ACTION ITEM: Quote all of the data that follows exactly as written, skipping the images.

SUPPLIED INFORMATION:
• • • •

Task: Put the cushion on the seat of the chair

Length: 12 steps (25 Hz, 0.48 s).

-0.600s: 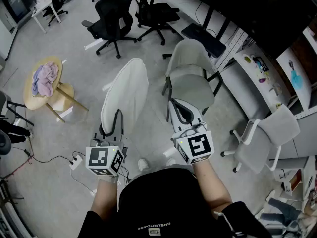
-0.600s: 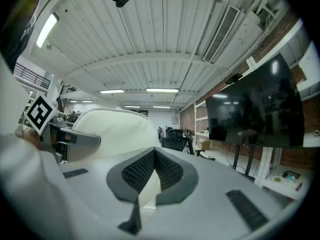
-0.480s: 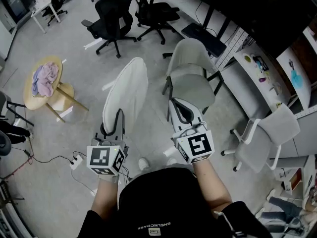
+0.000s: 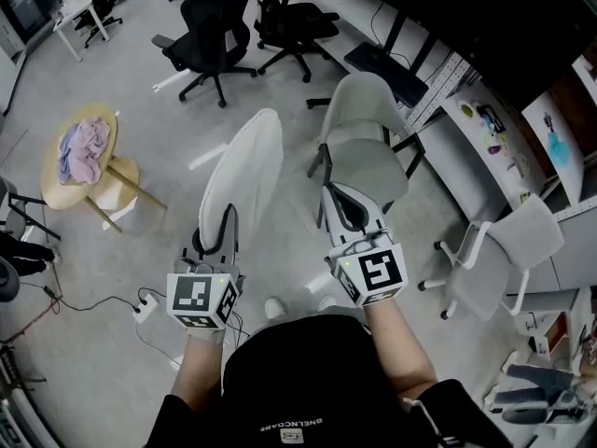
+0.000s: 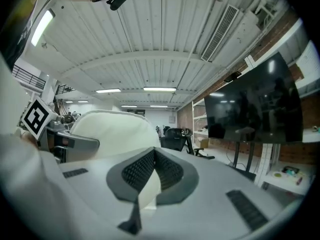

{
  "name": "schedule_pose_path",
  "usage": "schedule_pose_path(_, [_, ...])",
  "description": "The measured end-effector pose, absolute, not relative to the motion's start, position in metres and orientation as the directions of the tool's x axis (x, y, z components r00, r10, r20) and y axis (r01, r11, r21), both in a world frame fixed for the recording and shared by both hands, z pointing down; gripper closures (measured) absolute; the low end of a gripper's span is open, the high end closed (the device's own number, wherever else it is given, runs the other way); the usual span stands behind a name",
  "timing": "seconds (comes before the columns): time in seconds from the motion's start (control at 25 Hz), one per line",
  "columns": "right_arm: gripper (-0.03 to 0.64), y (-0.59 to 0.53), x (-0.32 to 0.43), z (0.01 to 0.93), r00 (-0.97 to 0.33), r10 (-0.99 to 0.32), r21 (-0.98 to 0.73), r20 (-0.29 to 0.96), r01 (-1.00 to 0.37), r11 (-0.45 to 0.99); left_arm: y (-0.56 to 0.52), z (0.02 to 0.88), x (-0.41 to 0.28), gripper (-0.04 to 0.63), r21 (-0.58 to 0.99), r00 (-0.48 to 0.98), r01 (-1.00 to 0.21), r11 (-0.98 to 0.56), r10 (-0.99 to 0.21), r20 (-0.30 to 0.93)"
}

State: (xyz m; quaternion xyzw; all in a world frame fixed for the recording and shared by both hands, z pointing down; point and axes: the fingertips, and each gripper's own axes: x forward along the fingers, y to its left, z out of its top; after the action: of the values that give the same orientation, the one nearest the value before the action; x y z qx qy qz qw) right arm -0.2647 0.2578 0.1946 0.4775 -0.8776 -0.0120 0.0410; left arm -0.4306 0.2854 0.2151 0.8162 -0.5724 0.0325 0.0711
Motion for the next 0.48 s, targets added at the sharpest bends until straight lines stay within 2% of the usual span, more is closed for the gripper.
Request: schedule_pose_path(0.48, [0.609,0.246,-0.312,0.204,-0.525,-0.847,0.046,0.081,-0.847,0.529,0.272,0.225,-0.475,0.543,0.099,0.358,-0.932,-0.347,-0.924,0.135])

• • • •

RESPONSE TO THE TASK:
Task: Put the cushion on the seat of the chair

Length: 12 steps (25 Hz, 0.48 s).

-0.600s: 
-0.600s: 
-0.480s: 
+0.000s: 
+0.000s: 

{
  "name": "schedule_pose_path",
  "usage": "schedule_pose_path(_, [_, ...])",
  "description": "The measured end-effector pose, absolute, not relative to the motion's start, position in metres and orientation as the directions of the tool's x axis (x, y, z components r00, r10, r20) and y axis (r01, r11, r21), both in a world frame fixed for the recording and shared by both hands, z pointing down; gripper closures (measured) absolute; the low end of a gripper's span is open, the high end closed (the device's own number, wherever else it is given, runs the other way); the usual span stands behind a name",
  "timing": "seconds (comes before the columns): time in seconds from the motion's start (control at 25 Hz), one per line",
  "columns": "right_arm: gripper (-0.03 to 0.64), y (-0.59 to 0.53), x (-0.32 to 0.43), z (0.01 to 0.93), r00 (-0.97 to 0.33), r10 (-0.99 to 0.32), r21 (-0.98 to 0.73), r20 (-0.29 to 0.96), r01 (-1.00 to 0.37), r11 (-0.45 to 0.99); left_arm: y (-0.56 to 0.52), z (0.02 to 0.88), x (-0.41 to 0.28), gripper (-0.04 to 0.63), r21 (-0.58 to 0.99), r00 (-0.48 to 0.98), r01 (-1.00 to 0.21), r11 (-0.98 to 0.56), r10 (-0.99 to 0.21), r20 (-0.30 to 0.93)"
}

State: (xyz m; quaternion xyzw; all in a world frame fixed for the recording and shared by both hands, z pointing down; point and axes: the fingertips, and each gripper's own axes: x forward along the fingers, y to its left, z out of its top; after the action: of the values that give the same orientation, the one nearest the value before the action; x y z qx qy qz qw) right arm -0.2647 0.2578 0.1946 0.4775 -0.8776 -0.0120 0.0410; left arm -0.4306 0.2854 0.2151 0.8162 -0.5724 0.0325 0.0711
Motion for the next 0.48 s, targets added at the sharpest bends until straight lines stay within 2% of the usual span, more is closed for the gripper.
Request: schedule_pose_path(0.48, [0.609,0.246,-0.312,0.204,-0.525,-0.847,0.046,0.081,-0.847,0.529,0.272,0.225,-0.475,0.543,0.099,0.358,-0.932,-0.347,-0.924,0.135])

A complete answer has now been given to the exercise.